The U.K.'s Caspa started in music way back in 2004. Those were the early days of dubstep, when the scene was limited to a handful of clubs around London, England. Mainstream acceptance was a few years off and Caspa's first gig paid 25 quid.
Now, he's considered one of the U.K.'s dubstep pioneers, who, was also the first high-profile DJ to play Maxx Fish's Really Good Tuesdays.
That was back in 2008 and since then, dubstep has blown right up, permeating the mainstream, confusing pop music purists and inspiring a generation of knee-wobbling 20-somethings.
At the same time, Caspa's brand of revved-up, gritty dubstep has taken to strange corners of the world. Despite the mediocre reviews of his 2009 debut LP, Everybody's Talking, Nobody's Listening, he's earned the respect of dubstep purists across North America and Europe.

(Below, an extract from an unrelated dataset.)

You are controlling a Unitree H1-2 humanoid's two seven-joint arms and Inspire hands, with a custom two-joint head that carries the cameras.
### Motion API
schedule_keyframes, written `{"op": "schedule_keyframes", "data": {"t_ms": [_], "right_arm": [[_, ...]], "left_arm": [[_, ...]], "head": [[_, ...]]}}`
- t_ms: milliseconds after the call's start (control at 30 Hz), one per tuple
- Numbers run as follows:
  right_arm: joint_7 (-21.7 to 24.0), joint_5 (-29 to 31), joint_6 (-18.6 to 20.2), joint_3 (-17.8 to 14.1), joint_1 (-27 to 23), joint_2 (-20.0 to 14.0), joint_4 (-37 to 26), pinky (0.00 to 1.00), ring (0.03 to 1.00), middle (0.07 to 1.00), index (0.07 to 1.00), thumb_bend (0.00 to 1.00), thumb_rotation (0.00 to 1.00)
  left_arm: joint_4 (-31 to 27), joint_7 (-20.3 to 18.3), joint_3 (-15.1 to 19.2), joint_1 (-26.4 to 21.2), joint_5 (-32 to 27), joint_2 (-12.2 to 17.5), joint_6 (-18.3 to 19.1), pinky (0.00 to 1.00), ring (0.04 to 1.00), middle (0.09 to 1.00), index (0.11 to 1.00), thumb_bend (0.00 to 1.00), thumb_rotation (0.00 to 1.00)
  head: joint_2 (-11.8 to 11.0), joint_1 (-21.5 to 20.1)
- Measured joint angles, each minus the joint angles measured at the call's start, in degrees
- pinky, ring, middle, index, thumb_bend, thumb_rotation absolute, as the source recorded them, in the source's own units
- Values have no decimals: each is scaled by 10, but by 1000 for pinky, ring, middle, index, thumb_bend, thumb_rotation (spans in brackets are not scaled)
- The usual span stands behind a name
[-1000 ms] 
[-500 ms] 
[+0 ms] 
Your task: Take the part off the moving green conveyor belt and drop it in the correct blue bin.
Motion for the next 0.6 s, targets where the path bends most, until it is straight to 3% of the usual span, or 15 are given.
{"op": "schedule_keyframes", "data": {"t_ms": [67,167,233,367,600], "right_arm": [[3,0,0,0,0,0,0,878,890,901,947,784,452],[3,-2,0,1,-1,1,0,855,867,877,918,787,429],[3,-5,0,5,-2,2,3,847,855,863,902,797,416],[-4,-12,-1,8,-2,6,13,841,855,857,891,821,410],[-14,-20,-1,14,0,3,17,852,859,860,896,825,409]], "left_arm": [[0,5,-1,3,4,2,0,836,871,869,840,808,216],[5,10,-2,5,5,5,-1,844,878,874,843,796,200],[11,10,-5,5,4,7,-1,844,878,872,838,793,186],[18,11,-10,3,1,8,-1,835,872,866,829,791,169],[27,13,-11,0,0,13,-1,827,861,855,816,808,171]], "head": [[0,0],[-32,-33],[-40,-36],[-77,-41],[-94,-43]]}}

Pique spoke to Caspa (born Gary McMann) recently while he was setting up for a gig at a London club. Gregarious and speaking with a thick Cockney accent that was just a little bit hard to understand, Caspa weighed in on the state of dubstep, the scene's origins in London and playing clubs in Kahzikstan.
Pique: Dubstep has become massive since you last played Whistler in 2008. How would you say it's evolved since then?
Caspa: I've seen it. I've been coming to America since the beginning of it all, and Canada, and I've just seen it grow, and grow, and grow. It's gotten where I thought it would be and it's just gotten huge. It's a respected genre, it's got a big following. It's cool to play now some of these clubs I played, like, three or four years ago because it's even crazier.
I love playing small clubs. They're my favourite. I'd rather play smaller clubs than big clubs. It's just so intimate. There's the energy and people can be like two feet away from you when you're DJing. It's great.
Pique: What was the scene in London like when you first started out compared to now?
Caspa: Over here, it started in 2001 to 2003. In America, I've been playing clubs since 2004 - no, 2005. I mean, then it was still small. It was tiny still. People didn't understand it. There were a bunch of heads that knew about it from the Internet, but it was very, very small. It just got bigger and bigger and bigger and had some great people behind it in America.
Pique: Do you like what's happening with it?